## Task prompt
When you reach the line containing "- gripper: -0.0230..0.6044" in the entries below, begin reproducing lines exactly, and stop once the line containing "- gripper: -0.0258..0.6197" is done.

## Data excerpts

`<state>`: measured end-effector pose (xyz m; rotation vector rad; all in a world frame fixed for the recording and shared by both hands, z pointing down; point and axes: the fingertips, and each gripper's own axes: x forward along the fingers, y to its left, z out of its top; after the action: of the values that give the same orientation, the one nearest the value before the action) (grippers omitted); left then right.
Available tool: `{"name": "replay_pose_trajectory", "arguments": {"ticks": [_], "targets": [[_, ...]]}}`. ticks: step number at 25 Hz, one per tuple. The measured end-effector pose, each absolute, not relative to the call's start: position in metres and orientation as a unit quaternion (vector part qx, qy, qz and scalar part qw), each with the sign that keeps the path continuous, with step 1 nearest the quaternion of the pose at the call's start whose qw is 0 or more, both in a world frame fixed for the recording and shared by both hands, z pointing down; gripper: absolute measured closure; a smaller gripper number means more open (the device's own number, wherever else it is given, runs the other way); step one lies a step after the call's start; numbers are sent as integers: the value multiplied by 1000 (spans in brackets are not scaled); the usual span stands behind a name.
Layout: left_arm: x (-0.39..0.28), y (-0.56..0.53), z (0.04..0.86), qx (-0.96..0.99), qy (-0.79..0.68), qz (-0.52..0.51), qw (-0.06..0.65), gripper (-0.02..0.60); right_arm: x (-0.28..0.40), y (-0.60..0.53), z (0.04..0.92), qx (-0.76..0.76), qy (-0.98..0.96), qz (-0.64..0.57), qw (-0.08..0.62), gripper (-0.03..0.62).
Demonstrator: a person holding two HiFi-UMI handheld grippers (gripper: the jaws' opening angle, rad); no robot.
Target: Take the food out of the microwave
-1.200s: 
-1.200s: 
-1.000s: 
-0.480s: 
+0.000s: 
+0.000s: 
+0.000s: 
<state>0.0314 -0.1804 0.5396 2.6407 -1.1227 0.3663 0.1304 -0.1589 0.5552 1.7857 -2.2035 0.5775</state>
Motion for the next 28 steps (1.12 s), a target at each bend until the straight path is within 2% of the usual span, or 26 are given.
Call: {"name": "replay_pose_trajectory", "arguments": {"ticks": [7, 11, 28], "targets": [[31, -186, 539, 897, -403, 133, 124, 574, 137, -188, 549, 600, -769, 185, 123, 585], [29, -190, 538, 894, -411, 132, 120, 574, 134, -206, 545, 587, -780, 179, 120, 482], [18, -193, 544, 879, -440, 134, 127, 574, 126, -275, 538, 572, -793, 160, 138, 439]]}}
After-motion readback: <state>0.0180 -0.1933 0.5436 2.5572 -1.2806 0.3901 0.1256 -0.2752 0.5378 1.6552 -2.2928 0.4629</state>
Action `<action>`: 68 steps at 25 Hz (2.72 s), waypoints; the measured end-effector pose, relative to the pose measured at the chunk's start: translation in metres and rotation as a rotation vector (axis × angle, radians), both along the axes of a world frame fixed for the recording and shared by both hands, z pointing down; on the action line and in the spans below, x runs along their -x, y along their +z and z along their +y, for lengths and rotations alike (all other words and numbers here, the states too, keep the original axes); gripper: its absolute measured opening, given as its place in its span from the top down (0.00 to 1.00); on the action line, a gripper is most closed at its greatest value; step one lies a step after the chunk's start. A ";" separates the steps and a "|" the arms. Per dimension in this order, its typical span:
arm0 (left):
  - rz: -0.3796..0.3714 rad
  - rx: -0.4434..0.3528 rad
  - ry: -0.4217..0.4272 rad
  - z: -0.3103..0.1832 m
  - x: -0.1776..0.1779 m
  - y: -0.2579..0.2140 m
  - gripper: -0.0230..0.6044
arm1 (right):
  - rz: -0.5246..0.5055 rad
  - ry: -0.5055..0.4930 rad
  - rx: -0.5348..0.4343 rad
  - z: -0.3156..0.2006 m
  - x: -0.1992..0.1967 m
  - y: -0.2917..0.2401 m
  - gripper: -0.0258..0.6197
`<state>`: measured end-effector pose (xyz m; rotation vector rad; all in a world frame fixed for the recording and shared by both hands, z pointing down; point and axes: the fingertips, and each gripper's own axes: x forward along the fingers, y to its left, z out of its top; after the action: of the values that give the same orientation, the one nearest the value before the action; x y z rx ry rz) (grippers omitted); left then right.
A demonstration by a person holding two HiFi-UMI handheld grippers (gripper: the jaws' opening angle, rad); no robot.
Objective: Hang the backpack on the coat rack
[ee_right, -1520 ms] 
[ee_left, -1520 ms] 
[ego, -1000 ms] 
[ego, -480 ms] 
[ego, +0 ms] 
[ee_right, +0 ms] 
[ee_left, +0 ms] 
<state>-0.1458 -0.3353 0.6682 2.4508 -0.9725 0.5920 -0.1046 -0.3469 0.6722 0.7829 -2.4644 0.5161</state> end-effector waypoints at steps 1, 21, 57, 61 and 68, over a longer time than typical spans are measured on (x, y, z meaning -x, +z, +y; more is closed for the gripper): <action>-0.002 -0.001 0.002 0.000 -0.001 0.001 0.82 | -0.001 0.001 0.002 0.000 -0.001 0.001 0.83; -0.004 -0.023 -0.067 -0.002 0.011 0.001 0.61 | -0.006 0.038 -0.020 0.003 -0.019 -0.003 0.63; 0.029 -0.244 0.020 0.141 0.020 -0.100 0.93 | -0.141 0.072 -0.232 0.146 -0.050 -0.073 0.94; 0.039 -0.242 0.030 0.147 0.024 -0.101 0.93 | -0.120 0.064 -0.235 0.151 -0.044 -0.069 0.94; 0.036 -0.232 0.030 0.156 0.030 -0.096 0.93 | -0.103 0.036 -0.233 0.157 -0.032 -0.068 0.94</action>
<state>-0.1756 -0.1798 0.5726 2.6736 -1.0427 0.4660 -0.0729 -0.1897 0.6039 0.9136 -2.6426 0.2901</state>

## Result below
  - gripper: -0.0230..0.6044
arm1 (right):
  - rz: -0.5246..0.5055 rad
  - ry: -0.5055..0.4930 rad
  - rx: -0.5348..0.4343 rad
  - z: -0.3156..0.2006 m
  - x: -0.1992..0.1967 m
  - y: -0.2917..0.2401 m
  - gripper: -0.0258..0.6197

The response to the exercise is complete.